Hamas supporters gave the movement the strongest boost to its morale since its forces seized control of the Gaza Strip six months ago, with 300,000 taking to the streets to celebrate the 20th anniversary of the founding of the movement.
Despite growing hardship in the Gaza Strip since the takeover, Hamas leader Ismail Haniyeh vowed in speeches not to compromise the movement's hardline views against Israel and Palestinian President Mahmoud Abbas, whose Western-backed government rules over the West Bank.
Since Hamas wrested control from Abbas' Fatah forces, Gaza's 1.5 million residents have been virtually cut off from the outside world, with Israel and Egypt refusing to fully reopen crossings with the coastal territory.
Unemployment has risen to about 50 percent, forcing poverty up to 75 percent, Palestinian officials say.
"The message from you today is that Hamas and these masses will not yield before the sanctions," Haniyeh told the cheering onlookers who waved green Islamic flags at the rally in Gaza City.
"To you, we come Haniyeh," the crowd shouted in response.
Haniyeh criticized the renewal of peace talks between Israel and Abbas' administration in the US last month, warning that they would not bring about a cessation of Israeli settlement construction on disputed land or yield any other Israeli concessions.

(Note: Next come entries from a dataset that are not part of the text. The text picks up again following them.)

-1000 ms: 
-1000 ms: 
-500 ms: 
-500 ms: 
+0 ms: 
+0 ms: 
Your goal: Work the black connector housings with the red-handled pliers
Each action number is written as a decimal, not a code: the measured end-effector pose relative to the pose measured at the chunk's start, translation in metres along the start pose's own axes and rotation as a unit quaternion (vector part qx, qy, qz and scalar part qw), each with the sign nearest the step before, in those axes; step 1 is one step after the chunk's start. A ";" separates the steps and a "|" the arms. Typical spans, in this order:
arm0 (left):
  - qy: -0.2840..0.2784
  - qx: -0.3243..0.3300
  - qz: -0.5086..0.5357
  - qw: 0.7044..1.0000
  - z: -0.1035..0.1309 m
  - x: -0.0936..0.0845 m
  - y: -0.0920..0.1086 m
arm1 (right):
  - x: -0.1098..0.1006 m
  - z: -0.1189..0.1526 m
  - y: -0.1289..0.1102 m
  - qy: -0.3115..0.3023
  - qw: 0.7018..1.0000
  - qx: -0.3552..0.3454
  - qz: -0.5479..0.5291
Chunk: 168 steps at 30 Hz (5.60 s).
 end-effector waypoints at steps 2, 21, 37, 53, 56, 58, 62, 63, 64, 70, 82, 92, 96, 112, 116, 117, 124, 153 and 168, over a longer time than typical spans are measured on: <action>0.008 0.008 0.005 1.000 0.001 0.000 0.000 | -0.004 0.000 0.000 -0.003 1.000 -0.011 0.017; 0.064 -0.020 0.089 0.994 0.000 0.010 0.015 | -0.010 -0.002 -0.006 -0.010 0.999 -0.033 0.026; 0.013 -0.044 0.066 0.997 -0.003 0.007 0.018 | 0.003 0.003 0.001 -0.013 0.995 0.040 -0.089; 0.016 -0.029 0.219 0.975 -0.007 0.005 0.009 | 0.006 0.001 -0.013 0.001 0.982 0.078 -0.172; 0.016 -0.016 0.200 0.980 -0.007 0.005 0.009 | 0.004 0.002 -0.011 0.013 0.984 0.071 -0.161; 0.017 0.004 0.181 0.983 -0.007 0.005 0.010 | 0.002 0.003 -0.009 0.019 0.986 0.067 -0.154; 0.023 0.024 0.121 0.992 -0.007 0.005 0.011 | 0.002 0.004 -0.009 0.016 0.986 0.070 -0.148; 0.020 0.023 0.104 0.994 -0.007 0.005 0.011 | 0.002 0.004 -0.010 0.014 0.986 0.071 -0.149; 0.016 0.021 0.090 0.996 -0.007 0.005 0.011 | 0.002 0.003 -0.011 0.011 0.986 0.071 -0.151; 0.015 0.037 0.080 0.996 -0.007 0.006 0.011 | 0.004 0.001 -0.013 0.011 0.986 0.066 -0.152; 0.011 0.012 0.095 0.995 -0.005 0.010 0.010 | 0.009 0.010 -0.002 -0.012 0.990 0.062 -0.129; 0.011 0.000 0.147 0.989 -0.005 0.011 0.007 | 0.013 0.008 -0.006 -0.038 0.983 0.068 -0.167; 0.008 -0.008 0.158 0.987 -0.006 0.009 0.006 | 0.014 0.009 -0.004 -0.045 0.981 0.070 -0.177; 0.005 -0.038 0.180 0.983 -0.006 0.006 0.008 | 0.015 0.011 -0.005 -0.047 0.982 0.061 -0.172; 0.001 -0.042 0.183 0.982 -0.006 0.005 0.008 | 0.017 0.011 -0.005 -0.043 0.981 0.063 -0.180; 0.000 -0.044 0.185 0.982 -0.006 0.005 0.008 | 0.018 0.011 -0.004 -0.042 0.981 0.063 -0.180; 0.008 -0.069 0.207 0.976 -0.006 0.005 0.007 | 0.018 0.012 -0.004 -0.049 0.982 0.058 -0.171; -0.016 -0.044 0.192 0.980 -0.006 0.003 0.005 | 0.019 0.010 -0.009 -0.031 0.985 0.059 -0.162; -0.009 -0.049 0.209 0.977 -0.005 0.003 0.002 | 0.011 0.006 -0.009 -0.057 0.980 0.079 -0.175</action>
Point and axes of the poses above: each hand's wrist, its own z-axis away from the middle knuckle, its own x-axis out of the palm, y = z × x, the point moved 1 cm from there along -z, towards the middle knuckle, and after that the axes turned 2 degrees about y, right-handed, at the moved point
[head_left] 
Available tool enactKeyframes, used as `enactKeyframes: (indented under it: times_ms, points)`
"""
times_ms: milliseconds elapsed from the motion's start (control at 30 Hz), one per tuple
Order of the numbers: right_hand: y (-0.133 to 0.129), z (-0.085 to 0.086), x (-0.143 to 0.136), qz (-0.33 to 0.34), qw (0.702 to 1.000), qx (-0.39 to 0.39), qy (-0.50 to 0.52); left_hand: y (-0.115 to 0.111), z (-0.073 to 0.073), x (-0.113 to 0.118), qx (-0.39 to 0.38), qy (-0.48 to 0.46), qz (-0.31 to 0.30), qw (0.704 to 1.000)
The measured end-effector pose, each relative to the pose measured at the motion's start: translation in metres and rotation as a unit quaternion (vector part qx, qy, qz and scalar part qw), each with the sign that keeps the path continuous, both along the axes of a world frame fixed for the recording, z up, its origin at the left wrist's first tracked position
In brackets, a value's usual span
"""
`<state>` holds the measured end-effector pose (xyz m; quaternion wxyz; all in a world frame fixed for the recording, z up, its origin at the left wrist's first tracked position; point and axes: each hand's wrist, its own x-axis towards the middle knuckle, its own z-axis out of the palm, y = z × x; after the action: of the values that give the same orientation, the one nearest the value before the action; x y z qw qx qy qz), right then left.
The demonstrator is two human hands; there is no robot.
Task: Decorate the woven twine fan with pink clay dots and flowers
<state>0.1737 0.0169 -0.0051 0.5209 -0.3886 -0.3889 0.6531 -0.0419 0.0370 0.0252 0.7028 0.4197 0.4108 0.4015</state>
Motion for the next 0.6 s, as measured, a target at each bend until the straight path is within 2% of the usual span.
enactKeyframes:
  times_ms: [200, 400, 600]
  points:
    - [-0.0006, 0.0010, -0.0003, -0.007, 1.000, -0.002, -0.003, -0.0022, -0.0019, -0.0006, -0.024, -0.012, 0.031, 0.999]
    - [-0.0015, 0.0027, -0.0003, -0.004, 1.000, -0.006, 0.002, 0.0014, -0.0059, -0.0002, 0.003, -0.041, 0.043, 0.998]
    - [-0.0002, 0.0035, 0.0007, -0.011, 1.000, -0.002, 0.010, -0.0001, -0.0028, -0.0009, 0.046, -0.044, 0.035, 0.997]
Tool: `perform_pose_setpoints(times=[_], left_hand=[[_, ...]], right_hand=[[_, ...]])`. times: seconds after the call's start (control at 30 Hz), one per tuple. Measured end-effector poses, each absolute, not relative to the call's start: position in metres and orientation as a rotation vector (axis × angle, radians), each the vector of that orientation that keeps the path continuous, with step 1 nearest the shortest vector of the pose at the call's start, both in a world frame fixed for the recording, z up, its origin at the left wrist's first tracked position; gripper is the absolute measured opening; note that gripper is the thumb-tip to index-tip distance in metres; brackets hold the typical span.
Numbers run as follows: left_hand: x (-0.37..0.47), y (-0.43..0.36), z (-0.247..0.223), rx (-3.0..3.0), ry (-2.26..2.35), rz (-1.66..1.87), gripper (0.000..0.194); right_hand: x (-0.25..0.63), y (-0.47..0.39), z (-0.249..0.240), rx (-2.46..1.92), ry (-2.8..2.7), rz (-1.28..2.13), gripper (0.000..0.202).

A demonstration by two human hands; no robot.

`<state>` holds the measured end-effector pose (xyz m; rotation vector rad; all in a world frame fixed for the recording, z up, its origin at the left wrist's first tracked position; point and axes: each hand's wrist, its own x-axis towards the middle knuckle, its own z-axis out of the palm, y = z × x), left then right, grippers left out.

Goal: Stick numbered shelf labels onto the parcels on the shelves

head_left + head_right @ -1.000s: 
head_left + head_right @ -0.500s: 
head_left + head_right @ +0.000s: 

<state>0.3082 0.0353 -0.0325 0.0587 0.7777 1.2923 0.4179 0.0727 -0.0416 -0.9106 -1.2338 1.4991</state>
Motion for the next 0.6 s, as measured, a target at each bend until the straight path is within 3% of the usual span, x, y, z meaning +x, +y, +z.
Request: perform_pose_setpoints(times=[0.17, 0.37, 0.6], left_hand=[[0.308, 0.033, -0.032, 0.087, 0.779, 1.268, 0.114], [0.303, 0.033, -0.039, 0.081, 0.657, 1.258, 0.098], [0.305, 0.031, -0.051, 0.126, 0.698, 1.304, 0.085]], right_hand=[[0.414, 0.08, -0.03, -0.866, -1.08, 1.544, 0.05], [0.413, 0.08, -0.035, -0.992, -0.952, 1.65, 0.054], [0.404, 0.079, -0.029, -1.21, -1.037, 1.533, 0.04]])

"As for the fruits of the other track, the track of negotiations, normalization and bargaining, all can see that it is the consolidating of settlements ... injustice and oppression for the Palestinian people," Haniyeh said. "It is bitter fruits."
The Hamas leader warned Abbas against conceding in peace talks on the Palestinian demand that refugees who fled past wars with Israel and their descendants be allowed to return to their homes.
Their fate is a key sticking point in the talks that are meant to iron out a final peace agreement.
"There is no such thing as a just solution to the right of return," Haniyeh said. "It is the right of every refugee ... to return to the land."
The throngs of Hamas supporters gathered in a sandy lot and nearby streets.
The numbers of supporters appeared several thousand greater than the backers of Hamas' rival, Fatah, who gathered on the same spot last month.
That rally drew 250,000 and was seen as a major challenge to Hamas.
"This is the real referendum on the popularity of resistance, the people converging behind Hamas," said Zayed Herzallah, a 28-year old merchant, who brought a van full of young relatives. "Hamas today, after 20 years and after thousands of martyrs, is graduating the fourth generation [of supporters]."
At the site of the rally, large pictures of Hamas leaders, both in Gaza and in exile, were draped across the speakers' podium. A black banner hanging from a nearby building read, in Arabic, English and French: "We will not recognize Israel."